Work to complete. The answer should be each line from the entries below that has the word "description" in it.

*** Material for the task Section Begins ***

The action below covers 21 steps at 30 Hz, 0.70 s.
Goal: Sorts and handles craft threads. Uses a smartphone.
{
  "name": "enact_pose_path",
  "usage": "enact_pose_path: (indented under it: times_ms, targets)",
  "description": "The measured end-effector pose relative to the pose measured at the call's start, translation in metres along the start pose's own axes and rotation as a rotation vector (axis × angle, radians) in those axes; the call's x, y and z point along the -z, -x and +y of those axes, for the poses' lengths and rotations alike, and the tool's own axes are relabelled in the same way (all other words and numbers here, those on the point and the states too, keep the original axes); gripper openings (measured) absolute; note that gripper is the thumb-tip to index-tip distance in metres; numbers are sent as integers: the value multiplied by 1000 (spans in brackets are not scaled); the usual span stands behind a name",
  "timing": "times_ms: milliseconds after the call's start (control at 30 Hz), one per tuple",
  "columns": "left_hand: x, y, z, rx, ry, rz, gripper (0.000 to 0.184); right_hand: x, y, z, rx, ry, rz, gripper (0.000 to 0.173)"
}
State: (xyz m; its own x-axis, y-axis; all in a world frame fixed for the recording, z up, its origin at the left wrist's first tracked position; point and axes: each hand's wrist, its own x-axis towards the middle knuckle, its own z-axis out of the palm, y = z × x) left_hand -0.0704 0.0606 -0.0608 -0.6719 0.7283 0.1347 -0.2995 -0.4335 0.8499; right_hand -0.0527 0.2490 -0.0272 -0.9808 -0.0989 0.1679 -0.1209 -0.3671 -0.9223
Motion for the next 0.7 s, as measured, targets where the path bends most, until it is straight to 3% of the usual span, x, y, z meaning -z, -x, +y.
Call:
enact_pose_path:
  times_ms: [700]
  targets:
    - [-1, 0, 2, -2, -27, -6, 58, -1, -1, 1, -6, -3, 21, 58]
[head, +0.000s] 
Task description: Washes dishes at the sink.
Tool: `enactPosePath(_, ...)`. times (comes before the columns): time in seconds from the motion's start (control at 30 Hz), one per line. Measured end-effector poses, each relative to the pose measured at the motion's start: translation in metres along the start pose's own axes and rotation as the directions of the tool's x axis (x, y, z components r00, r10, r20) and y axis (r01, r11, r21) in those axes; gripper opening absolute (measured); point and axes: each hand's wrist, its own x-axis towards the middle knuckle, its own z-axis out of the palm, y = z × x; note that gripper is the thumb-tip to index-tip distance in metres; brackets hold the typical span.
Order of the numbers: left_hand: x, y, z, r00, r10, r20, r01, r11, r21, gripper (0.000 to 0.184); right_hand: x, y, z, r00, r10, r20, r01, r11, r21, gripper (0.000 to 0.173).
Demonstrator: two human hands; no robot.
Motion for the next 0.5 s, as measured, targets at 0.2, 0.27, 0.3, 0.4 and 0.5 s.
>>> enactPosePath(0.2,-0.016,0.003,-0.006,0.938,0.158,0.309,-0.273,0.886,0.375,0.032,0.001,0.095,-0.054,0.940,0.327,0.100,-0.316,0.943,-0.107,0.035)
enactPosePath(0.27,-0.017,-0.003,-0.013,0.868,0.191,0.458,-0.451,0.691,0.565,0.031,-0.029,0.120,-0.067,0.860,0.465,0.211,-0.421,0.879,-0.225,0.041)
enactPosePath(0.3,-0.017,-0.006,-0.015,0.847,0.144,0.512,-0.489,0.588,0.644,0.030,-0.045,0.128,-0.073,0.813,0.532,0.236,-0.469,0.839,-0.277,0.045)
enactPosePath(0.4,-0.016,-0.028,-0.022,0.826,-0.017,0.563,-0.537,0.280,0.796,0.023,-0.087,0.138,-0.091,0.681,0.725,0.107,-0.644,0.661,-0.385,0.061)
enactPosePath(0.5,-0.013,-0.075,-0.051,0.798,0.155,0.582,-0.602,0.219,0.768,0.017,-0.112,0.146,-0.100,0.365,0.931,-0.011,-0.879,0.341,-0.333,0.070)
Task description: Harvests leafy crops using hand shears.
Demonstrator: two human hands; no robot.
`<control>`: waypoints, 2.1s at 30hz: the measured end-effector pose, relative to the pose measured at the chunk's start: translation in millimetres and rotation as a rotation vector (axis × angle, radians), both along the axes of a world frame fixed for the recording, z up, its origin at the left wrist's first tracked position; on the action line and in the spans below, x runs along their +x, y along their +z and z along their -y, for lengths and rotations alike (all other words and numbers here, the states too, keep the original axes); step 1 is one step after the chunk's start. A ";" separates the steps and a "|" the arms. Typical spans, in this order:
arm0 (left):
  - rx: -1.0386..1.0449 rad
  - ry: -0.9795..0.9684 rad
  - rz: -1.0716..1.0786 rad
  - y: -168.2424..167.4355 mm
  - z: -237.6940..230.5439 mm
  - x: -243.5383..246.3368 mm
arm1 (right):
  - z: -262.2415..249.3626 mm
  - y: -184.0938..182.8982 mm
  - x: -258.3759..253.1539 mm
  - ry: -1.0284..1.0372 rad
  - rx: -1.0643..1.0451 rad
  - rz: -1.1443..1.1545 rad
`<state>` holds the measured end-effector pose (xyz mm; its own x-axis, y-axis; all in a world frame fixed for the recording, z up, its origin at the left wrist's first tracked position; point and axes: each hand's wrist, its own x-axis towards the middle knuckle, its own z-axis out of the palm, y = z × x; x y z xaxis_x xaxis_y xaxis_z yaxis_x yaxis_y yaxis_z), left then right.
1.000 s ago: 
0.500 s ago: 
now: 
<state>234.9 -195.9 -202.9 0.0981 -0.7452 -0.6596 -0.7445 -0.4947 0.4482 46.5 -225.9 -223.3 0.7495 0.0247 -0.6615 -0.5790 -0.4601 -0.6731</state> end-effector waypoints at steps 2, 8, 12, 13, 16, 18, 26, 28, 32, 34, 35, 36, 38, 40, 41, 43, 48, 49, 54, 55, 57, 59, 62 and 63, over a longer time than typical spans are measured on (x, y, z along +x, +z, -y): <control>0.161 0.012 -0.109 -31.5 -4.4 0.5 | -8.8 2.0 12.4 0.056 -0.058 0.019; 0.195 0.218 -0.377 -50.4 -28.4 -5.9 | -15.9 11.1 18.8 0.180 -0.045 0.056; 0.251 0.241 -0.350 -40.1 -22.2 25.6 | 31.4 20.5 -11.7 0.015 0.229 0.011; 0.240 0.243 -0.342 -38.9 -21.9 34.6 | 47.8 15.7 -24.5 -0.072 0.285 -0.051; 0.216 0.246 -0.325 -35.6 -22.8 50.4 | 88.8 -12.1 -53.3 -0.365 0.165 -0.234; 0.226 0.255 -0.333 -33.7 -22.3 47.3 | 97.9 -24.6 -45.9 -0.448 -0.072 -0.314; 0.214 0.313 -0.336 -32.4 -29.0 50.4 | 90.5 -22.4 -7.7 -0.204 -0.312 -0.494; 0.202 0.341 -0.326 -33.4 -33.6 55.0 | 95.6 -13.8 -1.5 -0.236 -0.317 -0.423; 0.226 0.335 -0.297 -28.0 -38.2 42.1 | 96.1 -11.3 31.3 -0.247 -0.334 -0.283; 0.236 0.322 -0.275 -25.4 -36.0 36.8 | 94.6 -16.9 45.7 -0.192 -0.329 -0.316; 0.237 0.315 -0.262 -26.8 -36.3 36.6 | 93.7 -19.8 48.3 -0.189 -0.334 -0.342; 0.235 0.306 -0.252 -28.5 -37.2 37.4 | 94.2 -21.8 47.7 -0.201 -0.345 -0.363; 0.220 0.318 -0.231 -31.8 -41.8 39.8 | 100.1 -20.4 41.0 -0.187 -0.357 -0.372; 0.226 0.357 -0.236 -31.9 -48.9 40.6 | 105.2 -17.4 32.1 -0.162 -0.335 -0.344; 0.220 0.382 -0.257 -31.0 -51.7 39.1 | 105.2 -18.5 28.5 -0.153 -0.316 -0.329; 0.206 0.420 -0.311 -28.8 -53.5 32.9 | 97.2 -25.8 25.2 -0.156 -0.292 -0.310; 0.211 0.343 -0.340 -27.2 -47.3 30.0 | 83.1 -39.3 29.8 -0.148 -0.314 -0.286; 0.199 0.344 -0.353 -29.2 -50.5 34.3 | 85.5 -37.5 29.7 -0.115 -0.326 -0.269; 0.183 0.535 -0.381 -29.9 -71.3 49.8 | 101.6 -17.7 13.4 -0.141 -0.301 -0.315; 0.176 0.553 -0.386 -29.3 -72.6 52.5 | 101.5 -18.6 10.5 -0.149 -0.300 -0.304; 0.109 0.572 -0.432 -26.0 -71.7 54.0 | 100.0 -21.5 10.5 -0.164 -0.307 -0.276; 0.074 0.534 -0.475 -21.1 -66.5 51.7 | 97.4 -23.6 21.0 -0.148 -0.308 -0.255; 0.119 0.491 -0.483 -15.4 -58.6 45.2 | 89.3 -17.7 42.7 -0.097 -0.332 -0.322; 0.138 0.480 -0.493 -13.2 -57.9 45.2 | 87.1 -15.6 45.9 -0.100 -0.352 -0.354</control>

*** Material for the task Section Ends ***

Written response.
  "description": "The measured end-effector pose relative to the pose measured at the call's start, translation in metres along the start pose's own axes and rotation as a rotation vector (axis × angle, radians) in those axes; the call's x, y and z point along the -z, -x and +y of those axes, for the poses' lengths and rotations alike, and the tool's own axes are relabelled in the same way (all other words and numbers here, those on the point and the states too, keep the original axes); gripper openings (measured) absolute; note that gripper is the thumb-tip to index-tip distance in metres; numbers are sent as integers: the value multiplied by 1000 (spans in brackets are not scaled); the usual span stands behind a name",
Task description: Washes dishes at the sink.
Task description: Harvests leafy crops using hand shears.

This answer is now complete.